(Action item): Reproduce the listing below in full and exactly; no pictures belong in the copy.

(Data provided):
- - - - - - -

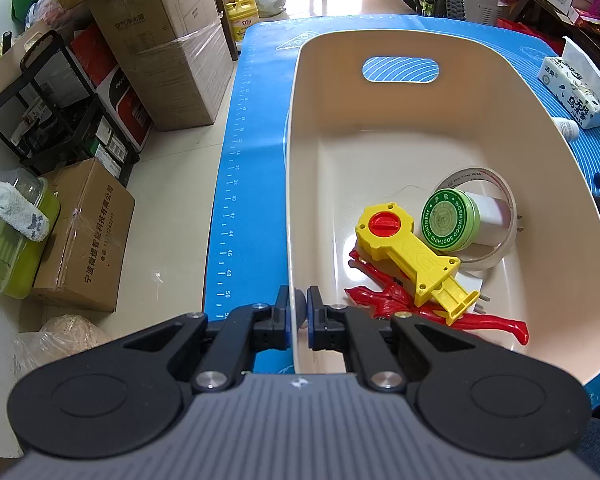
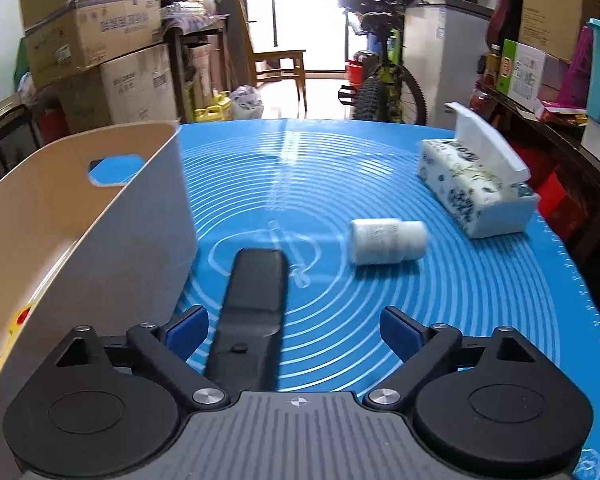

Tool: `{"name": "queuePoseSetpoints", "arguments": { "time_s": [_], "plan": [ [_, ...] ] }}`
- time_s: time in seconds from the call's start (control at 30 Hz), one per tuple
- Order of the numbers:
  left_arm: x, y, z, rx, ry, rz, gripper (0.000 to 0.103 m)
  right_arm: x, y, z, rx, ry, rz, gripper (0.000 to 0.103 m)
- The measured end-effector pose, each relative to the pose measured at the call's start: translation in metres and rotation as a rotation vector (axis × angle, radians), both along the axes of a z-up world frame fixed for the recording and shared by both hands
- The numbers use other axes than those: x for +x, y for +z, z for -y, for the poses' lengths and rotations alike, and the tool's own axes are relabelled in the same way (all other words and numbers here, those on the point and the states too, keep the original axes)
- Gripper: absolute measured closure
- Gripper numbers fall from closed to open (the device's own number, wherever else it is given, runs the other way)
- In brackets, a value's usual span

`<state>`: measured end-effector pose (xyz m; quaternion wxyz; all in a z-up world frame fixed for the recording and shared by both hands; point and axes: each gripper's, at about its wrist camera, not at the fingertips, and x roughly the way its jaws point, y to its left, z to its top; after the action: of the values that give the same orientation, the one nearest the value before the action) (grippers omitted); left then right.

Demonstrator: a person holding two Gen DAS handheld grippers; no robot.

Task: Organize rigid objects
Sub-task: 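Grasp the black remote control by its end with the right tool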

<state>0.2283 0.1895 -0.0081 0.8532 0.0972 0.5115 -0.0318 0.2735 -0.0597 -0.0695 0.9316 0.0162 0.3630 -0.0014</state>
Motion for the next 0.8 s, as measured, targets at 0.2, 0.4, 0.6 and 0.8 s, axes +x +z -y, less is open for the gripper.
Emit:
{"name": "queuePoseSetpoints", "arguments": {
  "time_s": [0.2, 0.4, 0.6, 0.8],
  "plan": [
    [0.0, 0.001, 0.0, 0.003, -0.002, 0.001, 0.094, -0.002, -0.017, -0.002, -0.01, -0.021, -0.01, 0.005],
    [-0.001, 0.001, 0.001, 0.009, -0.004, 0.004, 0.093, -0.002, -0.028, -0.007, -0.053, -0.019, 0.032, 0.003],
    [-0.001, 0.001, 0.001, 0.008, -0.006, 0.002, 0.093, -0.003, -0.035, -0.001, 0.006, -0.021, 0.057, 0.003],
    [-0.002, 0.001, 0.001, 0.01, -0.007, 0.003, 0.093, -0.003, -0.042, -0.005, -0.046, 0.086, 0.024, 0.005]
  ]
}}
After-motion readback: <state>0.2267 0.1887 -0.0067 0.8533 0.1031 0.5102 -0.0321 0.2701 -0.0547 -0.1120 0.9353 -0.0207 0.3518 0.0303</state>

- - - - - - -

(Output of the exercise):
Tool: `{"name": "queuePoseSetpoints", "arguments": { "time_s": [_], "plan": [ [_, ...] ] }}`
- time_s: time in seconds from the call's start (control at 30 Hz), one per tuple
- Order of the numbers:
  left_arm: x, y, z, rx, ry, rz, gripper (0.000 to 0.103 m)
  right_arm: x, y, z, rx, ry, rz, gripper (0.000 to 0.103 m)
- The measured end-effector pose, each relative to the pose measured at the call's start: translation in metres and rotation as a rotation vector (axis × angle, radians), both along the axes of a z-up world frame fixed for the recording and shared by both hands
- The numbers use other axes than those: x for +x, y for +z, z for -y, for the poses' lengths and rotations alike, and the tool's own axes are relabelled in the same way (all other words and numbers here, those on the point and the states too, keep the original axes)
- Gripper: absolute measured closure
- Gripper numbers fall from closed to open (the device's own number, wherever else it is given, runs the other way)
- In brackets, a value's usual span

`<state>`: measured end-effector pose (xyz m; quaternion wxyz; all in a z-up world frame fixed for the recording and shared by both hands; point and axes: each gripper's, at about its wrist camera, not at the fingertips, and x roughly the way its jaws point, y to its left, z to its top; after the action: of the values that give the same orientation, the one nearest the value before the action) (grippers omitted); left then right.

Demonstrator: a person holding two Gen DAS handheld grippers; no robot.

Task: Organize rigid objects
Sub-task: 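Grasp the black remote control by its end with the right tool
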
<state>0.2283 0.1895 -0.0081 0.8532 0.0972 0.5115 -0.0318 0.2735 -0.0597 -0.0695 0.9316 0.0162 0.3630 -0.0014</state>
Motion for the next 0.8 s, as measured, targets at 0.2, 0.4, 0.6 and 0.8 s, axes +x +z -y, less is open for the gripper.
Emit:
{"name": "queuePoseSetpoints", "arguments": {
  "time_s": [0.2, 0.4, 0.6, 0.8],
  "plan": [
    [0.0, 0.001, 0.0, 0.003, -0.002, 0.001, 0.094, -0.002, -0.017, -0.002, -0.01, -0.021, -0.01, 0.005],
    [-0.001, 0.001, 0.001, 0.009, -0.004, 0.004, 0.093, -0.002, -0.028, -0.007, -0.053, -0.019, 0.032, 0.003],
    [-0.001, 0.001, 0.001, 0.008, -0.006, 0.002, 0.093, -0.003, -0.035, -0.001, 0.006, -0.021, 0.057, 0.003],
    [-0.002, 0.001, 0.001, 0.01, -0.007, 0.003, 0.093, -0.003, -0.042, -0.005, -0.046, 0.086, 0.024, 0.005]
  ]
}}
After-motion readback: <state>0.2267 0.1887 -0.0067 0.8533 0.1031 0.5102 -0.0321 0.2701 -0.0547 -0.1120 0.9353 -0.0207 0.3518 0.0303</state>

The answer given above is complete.